Athanasios D. - 2003-03-07 12:42:45
La réforme...
de la liturgie qui a commencé dès le 19eme avec Dom Guéranger ne témoigne-t-elle pas d'une prise de conscience des limites de l'ancien rite? On cite le Cal Siri (qui ne semble pas être très au courant
) et le Cal Ottaviani à tout va (dont la rétractation gênante est remise en cause sans témoignage manifeste), mais jamais Dom Adrien Nocent, Louis Bouyer, Dom Guy-Marie Oury, Denis Crouan, Aimon-Marie Roguet et j'en passe.

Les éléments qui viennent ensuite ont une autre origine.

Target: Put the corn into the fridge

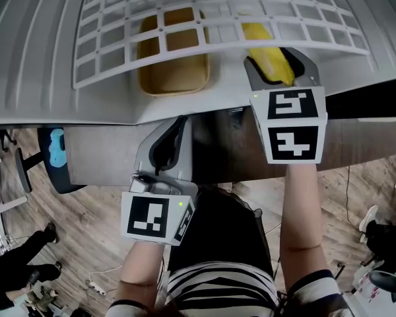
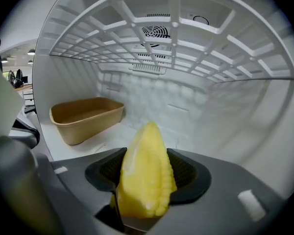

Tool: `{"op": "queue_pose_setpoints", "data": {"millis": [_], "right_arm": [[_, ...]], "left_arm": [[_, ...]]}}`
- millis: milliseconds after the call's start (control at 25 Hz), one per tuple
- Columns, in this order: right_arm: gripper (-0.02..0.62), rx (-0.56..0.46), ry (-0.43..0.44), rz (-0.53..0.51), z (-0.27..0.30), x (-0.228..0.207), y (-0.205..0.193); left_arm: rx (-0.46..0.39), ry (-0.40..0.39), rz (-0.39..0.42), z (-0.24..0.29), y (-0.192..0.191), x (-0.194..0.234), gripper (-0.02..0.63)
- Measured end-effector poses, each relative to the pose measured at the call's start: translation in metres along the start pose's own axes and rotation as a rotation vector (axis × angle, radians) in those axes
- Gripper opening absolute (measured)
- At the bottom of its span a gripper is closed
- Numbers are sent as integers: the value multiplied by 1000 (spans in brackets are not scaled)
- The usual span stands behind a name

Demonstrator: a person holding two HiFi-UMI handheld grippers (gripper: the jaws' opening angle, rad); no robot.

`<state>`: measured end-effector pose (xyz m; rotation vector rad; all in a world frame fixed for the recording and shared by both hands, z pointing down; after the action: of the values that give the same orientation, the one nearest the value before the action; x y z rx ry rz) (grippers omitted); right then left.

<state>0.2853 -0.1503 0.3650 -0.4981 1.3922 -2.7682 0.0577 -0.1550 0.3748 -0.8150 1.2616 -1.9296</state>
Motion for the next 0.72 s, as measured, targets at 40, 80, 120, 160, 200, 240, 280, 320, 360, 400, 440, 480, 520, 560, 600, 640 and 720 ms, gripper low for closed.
{"op": "queue_pose_setpoints", "data": {"millis": [40, 80, 120, 160, 200, 240, 280, 320, 360, 400, 440, 480, 520, 560, 600, 640, 720], "right_arm": [[259, -4, -4, -1, 0, 0, 0], [259, -10, -7, -2, 0, 1, -1], [259, -16, -10, -1, 0, 1, -2], [259, -23, -13, 0, 0, 1, -2], [259, -29, -16, 1, 0, 1, -3], [259, -35, -20, -1, 0, 1, -3], [261, -42, -25, -7, -1, 2, -3], [262, -49, -29, -15, -1, 3, -3], [278, -57, -29, -23, -2, 3, -3], [292, -64, -24, -24, -2, 4, -3], [298, -68, -17, -21, -3, 6, -3], [298, -71, -11, -16, -3, 6, -3], [298, -73, -8, -12, -4, 7, -3], [297, -75, -9, -8, -5, 7, -3], [296, -81, -12, -3, -6, 7, -3], [296, -88, -16, 4, -8, 6, -3], [296, -103, -22, 19, -13, 6, -2]], "left_arm": [[1, 0, -2, 0, -1, 0, 0], [1, -1, -3, 0, -1, 0, 0], [2, -2, -5, 0, -2, 1, 0], [4, -3, -6, 0, -2, 1, 0], [6, -5, -8, 1, -3, 2, 0], [9, -7, -9, 1, -3, 2, 0], [12, -9, -11, 1, -4, 2, 0], [15, -10, -13, 1, -4, 3, 0], [16, -10, -16, 0, -5, 3, 0], [17, -10, -17, 0, -5, 3, 0], [18, -10, -18, 0, -5, 3, 0], [19, -10, -19, -1, -4, 3, 0], [19, -10, -18, -1, -4, 3, 0], [18, -10, -17, -2, -3, 3, 0], [16, -9, -15, -2, -3, 3, 0], [13, -8, -15, -2, -2, 3, 0], [8, -4, -14, -4, 0, 3, 0]]}}
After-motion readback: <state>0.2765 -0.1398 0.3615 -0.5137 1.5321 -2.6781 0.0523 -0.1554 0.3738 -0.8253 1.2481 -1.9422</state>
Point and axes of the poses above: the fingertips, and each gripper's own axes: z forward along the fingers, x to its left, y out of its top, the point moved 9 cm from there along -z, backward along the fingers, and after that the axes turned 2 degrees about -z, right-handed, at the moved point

Le rite, quel qu'il soit, a ses limites parce qu'incarné dans une gestuelle et un langage qui n'exprimeront jamais la Vérité de manière intégrale. Ne jetons pas le bébé avec l'eau du bain, il faut reconnaître les qualités du nouveau rite sans se laisser influencer par les dérives inexcusables qui ne peuvent se fonder sur le nouveau missel. Je rend grâce d'être admis à suivre la messe et à y "participer" sans m'encombrer d'un missel que je suivrais en décalage avec ce que fait le prêtre. Certes, tout est question d'habitude, mais le rubricisme et la dérive kabbalistique qui ont été préssentis par ceux qui ont initié la réforme donnaient de sérieuses motivations pour simplifier un rituel qui isolait toujours davantage le fidèle. J'ai lu ici et là que la "messe de toujours" a fait les saints de l'Eglise, et à considérer mon dictionnaire qui les répertorie, je suis frappé par la quasi absence (si je ne m'abuse) de laïcs qui ont les honneurs de l'autel. Je serais bien incapable de dire du mal d'un rite approuvé par l'Eglise, mais je me garderais bien de croire qu'il n'est pas perfectible, ce qu'aucun traditionnaliste pur jus n'admettra. C'est ce que je pense de l'ancien rite, et je le pense aussi du nouveau qui évoluera sans doute au rythme de l'Eglise en laquelle je place ma confiance filiale.